Advancing COVID‐19 Diagnosis: Enhancement in SERS‐PCR with 30‐nm Au Nanoparticle‐Internalized Nanodimpled Substrates

Abstract

AbstractReal‐time polymerase chain reaction (RT‐PCR) with fluorescence detection is the gold standard for diagnosing coronavirus disease 2019 (COVID‐19) However, the fluorescence detection in RT‐PCR requires multiple amplification steps when the initial deoxyribonucleic acid (DNA) concentration is low. Therefore, this study has developed a highly sensitive surface‐enhanced Raman scattering‐based PCR (SERS‐PCR) assay platform using the gold nanoparticle (AuNP)‐internalized gold nanodimpled substrate (AuNDS) plasmonic platform. By comparing different sizes of AuNPs, it is observed that using 30 nm AuNPs improves the detection limit by approximately ten times compared to 70 nm AuNPs. Finite‐difference time‐domain (FDTD) simulations show that multiple hotspots are formed between AuNPs and the cavity surface and between AuNPs when 30 nm AuNPs are internalized in the cavity, generating a strong electric field.

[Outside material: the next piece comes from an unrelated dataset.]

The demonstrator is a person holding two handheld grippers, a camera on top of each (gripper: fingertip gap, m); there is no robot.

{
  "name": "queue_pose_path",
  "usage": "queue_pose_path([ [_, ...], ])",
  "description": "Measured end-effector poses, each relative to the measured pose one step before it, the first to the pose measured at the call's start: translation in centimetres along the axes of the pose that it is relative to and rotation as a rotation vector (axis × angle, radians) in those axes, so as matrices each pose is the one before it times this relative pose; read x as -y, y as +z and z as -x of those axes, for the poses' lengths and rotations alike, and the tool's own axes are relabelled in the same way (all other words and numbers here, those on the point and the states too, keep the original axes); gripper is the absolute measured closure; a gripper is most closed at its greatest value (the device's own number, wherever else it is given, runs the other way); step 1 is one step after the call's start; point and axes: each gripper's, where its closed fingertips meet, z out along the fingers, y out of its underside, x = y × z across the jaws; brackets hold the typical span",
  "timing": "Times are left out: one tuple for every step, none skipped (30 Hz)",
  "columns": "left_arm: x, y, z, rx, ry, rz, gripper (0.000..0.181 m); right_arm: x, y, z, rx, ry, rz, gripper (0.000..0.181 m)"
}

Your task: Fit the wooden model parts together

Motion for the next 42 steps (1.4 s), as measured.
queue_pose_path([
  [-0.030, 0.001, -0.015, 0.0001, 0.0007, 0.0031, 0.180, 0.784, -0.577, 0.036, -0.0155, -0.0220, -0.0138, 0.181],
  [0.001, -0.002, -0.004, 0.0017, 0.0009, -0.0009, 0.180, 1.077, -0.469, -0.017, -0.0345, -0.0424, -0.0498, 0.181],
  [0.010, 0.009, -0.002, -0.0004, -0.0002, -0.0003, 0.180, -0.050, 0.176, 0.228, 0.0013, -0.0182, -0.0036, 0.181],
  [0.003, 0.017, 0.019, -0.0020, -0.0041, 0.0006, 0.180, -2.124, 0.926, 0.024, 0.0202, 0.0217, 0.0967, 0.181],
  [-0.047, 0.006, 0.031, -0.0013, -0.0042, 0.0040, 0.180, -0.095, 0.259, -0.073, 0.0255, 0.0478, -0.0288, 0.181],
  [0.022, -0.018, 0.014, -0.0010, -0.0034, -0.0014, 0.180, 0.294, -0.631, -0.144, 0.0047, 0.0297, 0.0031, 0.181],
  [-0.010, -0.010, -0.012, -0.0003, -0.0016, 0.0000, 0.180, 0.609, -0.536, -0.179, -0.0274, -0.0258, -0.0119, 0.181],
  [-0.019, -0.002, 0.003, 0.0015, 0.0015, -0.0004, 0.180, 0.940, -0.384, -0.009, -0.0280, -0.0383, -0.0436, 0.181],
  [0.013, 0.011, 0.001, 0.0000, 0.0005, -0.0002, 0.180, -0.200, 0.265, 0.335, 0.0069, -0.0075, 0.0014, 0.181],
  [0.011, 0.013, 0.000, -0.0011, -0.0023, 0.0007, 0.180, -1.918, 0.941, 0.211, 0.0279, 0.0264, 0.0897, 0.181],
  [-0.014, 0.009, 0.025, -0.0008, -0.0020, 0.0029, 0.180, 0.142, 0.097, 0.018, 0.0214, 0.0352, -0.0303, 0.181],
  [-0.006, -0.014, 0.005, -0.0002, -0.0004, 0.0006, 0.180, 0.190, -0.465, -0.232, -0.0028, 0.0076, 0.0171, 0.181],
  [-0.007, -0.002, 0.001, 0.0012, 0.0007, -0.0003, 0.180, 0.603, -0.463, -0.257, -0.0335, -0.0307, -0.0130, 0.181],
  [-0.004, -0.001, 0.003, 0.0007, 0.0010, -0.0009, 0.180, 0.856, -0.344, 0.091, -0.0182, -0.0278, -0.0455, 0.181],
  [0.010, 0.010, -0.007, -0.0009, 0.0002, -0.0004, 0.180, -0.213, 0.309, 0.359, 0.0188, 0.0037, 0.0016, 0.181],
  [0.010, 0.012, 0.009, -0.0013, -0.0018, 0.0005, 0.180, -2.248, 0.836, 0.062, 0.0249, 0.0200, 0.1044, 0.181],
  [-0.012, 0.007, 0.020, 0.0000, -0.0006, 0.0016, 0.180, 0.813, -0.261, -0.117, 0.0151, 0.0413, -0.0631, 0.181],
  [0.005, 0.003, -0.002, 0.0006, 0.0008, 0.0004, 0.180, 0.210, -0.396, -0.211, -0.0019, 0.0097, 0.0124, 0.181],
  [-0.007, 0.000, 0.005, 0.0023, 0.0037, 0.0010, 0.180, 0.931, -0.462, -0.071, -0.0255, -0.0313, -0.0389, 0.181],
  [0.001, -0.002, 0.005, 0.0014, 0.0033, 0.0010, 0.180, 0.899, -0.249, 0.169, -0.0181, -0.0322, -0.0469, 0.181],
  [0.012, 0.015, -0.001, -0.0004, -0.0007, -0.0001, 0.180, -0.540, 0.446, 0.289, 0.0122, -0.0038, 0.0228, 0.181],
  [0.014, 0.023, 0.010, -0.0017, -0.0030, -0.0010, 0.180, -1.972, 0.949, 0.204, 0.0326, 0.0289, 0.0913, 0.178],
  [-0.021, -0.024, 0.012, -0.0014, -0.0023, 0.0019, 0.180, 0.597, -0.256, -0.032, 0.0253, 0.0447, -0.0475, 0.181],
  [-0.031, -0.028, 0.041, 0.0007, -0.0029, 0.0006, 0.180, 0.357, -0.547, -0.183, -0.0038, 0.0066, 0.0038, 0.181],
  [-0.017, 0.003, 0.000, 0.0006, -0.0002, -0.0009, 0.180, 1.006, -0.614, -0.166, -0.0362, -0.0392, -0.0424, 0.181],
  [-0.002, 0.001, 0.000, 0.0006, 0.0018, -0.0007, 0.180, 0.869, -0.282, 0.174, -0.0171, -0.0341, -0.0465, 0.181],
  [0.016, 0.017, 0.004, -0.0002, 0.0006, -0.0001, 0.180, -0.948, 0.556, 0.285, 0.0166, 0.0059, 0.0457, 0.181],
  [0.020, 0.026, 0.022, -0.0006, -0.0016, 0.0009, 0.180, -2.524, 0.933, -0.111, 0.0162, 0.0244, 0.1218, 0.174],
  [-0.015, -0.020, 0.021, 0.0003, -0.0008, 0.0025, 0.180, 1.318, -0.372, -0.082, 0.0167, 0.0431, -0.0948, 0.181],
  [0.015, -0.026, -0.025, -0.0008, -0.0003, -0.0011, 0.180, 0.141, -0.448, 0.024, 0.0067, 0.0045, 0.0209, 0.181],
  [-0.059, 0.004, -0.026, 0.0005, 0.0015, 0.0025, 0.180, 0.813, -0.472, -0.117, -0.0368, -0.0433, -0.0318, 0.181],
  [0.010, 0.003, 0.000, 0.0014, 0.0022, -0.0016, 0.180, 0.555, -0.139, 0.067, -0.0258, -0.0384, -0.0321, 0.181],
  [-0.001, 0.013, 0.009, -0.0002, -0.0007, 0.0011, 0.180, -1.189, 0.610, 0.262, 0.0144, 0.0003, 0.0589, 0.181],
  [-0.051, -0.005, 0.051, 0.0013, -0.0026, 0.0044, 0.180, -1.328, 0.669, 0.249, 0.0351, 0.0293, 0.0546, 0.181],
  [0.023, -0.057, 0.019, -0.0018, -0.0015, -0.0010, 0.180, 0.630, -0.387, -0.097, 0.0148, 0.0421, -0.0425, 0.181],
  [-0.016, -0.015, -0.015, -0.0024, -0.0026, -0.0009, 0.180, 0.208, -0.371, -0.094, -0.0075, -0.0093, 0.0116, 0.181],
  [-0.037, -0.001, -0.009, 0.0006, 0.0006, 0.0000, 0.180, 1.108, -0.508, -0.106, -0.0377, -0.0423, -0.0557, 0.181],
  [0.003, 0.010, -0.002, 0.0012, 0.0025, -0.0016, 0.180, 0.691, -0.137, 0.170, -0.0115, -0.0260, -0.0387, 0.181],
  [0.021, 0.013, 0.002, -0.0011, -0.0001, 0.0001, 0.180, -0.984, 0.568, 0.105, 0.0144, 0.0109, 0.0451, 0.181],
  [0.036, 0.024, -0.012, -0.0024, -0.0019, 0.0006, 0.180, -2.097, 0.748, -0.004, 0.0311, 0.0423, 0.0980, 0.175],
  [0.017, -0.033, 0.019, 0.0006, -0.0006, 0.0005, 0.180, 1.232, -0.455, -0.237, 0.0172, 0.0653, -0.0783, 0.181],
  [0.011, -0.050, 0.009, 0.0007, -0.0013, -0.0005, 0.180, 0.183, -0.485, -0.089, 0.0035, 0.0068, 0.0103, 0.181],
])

With this 30 nm AuNPs‐AuNDS SERS platform, the severe acute respiratory syndrome coronavirus 2 (SARS‐CoV‐2) ribonucleic acid (RNA)‐dependent RNA polymerase (RdRp) can be detected in only six amplification cycles, significantly improving over the 25 cycles required for RT‐PCR. These findings pave the way for an amplification‐free molecular diagnostic system based on SERS.